2021-09-22T03:02:26.708Z


The goal of 70% immunization by the end of 2021 is difficult if there are no significant and sustained increases that return the country to the levels it reached in previous months


A woman receives the Pfizer vaccine in Medellín (Colombia), on July 24.JOAQUIN SARMIENTO / AFP

At the beginning of 2021, the Colombian government set itself a clear objective to get out of the pandemic: 35 million people with their complete schedule of vaccination against covid at the end of the year. That was equivalent to roughly 70% of the country's total population, a figure that became a benchmark around the world. Today we know that coverage of that level will certainly be insufficient to completely drown the contagion of the virus, but until today many countries, including Colombia, maintain it as an initial goal, at least. At the end of September, the authorities are still more than half way from that point.

Seven months after the first dose administered in Colombia, some 16 million inhabitants already have their full regimen.

19. Of them, nine already have one of the two necessary.

But another 10 do not have any.

The gap between the current situation and the declared objective is not insurmountable, but now it seems more difficult.

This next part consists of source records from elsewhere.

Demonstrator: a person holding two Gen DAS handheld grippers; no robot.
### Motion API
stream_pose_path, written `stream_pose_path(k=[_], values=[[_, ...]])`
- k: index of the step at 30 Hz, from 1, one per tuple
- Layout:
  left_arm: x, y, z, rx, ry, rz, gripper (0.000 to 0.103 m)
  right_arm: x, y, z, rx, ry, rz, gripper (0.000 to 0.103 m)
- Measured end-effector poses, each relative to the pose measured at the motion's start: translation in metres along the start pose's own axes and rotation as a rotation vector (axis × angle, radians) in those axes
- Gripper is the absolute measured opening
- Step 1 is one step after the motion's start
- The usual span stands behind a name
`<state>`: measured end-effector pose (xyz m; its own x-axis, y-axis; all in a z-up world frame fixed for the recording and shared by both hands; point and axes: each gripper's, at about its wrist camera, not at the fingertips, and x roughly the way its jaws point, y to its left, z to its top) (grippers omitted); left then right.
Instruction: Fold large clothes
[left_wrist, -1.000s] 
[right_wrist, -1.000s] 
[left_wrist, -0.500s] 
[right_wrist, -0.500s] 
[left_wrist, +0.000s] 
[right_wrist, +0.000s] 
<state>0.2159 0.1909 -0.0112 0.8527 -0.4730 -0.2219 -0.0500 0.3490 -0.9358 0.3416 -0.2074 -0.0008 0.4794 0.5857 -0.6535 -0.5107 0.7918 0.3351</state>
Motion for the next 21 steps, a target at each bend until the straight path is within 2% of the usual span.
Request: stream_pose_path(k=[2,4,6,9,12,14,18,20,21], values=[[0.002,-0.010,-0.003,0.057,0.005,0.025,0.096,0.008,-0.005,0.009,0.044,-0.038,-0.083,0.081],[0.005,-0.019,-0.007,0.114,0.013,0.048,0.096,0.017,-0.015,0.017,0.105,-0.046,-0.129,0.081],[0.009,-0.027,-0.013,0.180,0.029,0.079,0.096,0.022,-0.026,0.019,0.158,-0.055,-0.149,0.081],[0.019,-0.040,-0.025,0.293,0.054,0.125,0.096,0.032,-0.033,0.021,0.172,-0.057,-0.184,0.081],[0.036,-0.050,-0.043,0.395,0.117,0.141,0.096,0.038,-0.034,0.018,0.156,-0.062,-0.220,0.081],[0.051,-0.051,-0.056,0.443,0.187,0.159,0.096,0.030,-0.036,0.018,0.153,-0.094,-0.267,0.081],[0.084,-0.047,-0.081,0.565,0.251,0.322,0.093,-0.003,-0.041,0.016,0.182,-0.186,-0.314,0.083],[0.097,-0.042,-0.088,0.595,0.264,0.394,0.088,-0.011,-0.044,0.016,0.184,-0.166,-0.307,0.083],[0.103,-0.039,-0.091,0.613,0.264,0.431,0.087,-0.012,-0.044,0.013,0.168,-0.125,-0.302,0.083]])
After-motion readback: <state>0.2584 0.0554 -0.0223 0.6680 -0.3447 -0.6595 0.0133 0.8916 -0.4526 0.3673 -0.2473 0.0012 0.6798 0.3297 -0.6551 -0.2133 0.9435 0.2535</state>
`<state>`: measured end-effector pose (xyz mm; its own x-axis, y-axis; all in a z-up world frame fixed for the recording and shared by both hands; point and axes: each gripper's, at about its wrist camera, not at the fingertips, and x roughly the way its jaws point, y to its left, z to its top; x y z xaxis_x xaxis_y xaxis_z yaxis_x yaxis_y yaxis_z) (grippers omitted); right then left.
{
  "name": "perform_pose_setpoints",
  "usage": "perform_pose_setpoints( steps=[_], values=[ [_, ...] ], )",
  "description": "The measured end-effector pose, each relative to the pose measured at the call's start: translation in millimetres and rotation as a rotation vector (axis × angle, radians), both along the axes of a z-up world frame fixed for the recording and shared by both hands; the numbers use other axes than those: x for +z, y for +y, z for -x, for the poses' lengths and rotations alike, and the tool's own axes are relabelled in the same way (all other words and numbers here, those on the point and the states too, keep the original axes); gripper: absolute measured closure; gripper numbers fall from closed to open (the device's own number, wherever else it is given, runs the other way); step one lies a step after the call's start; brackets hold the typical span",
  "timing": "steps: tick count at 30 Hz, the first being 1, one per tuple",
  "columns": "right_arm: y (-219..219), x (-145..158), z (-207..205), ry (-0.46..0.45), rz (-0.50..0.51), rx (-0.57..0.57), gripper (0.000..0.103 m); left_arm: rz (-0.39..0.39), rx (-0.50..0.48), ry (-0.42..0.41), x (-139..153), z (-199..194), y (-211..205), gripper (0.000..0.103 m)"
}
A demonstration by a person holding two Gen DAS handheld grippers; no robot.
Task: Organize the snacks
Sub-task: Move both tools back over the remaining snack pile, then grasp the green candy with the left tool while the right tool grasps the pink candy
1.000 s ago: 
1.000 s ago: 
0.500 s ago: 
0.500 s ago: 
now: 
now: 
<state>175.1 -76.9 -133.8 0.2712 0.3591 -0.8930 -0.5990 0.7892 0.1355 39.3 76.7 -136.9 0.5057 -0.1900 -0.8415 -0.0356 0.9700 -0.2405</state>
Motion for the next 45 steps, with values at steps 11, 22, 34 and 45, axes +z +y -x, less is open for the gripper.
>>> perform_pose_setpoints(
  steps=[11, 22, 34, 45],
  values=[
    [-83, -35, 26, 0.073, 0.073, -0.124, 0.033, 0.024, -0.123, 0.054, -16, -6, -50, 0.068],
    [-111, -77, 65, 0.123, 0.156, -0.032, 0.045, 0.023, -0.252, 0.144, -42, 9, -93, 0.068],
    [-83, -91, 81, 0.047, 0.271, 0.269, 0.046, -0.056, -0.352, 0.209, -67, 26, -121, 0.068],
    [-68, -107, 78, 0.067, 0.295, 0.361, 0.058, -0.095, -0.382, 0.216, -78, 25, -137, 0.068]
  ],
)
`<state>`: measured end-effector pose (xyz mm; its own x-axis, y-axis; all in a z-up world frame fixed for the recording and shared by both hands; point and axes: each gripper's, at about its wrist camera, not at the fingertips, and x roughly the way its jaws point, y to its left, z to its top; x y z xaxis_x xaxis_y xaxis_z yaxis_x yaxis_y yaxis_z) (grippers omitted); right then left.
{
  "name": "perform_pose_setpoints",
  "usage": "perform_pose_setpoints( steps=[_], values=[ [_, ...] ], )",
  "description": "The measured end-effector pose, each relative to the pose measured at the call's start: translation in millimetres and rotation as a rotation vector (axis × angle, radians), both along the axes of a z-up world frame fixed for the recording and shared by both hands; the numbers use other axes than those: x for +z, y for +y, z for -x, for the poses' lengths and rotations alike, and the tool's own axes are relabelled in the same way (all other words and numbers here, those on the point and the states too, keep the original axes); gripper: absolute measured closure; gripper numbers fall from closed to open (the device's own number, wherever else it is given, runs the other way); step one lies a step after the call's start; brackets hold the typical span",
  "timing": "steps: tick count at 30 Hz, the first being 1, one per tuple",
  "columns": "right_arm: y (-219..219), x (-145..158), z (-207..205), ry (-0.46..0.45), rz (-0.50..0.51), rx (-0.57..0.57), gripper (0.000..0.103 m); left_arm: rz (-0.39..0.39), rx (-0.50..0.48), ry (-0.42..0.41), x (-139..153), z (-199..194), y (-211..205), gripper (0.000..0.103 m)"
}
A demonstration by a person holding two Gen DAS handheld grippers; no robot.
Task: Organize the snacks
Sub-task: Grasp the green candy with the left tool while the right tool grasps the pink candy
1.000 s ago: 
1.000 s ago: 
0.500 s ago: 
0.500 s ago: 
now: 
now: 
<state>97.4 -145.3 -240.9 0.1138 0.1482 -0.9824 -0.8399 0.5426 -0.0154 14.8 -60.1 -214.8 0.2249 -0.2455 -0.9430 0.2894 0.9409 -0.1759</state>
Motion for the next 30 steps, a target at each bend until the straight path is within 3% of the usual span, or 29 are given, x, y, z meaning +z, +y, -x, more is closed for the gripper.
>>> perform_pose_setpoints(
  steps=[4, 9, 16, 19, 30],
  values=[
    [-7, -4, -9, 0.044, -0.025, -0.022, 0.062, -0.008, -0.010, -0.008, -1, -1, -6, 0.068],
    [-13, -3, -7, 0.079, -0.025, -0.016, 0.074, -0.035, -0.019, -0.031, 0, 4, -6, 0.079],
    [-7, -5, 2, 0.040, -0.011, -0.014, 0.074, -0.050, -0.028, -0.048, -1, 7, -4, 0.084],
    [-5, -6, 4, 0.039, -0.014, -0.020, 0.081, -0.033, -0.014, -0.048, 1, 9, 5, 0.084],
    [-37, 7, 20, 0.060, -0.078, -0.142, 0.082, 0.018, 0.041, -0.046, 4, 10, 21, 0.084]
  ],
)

This gap that has been opening between people with a single dose and those fully vaccinated has been seen in several cases of people who say that they have not received the second dose to complete the regimen.

Until the end of June, the daily vaccination rate in Colombia grew more or less constantly. It was during that month, in fact, that the true acceleration was achieved, with days in which more than 300,000 or 400,000 doses were managed. The first weeks of July saw a decrease in the rate, but at the end of the month and facing August again, records were achieved (the highest: 550,832 doses in a single day; more than 1% of the Colombian population). However, beyond these exceptional days and weeks, Colombia has not been able to maintain a stable rate in the application of doses.

To reach the 70% target, Colombia must administer a minimum of 22 million doses between now and December 31. To the nine million second doses that are missing, another nine million of the Janssen vaccine can be added that have been purchased but have yet to arrive in the country. That would leave another two million people who would need a double standard of any of the other available vaccines - 22 in total. As other vials are used instead of those committed to Janssen, the number will be higher. And, in any case, the daily average of vaccination should be sustained at a minimum of 220,000 doses, including weekends. Colombia has reached this figure on numerous occasions, but so far in September the average has been less than 100,000.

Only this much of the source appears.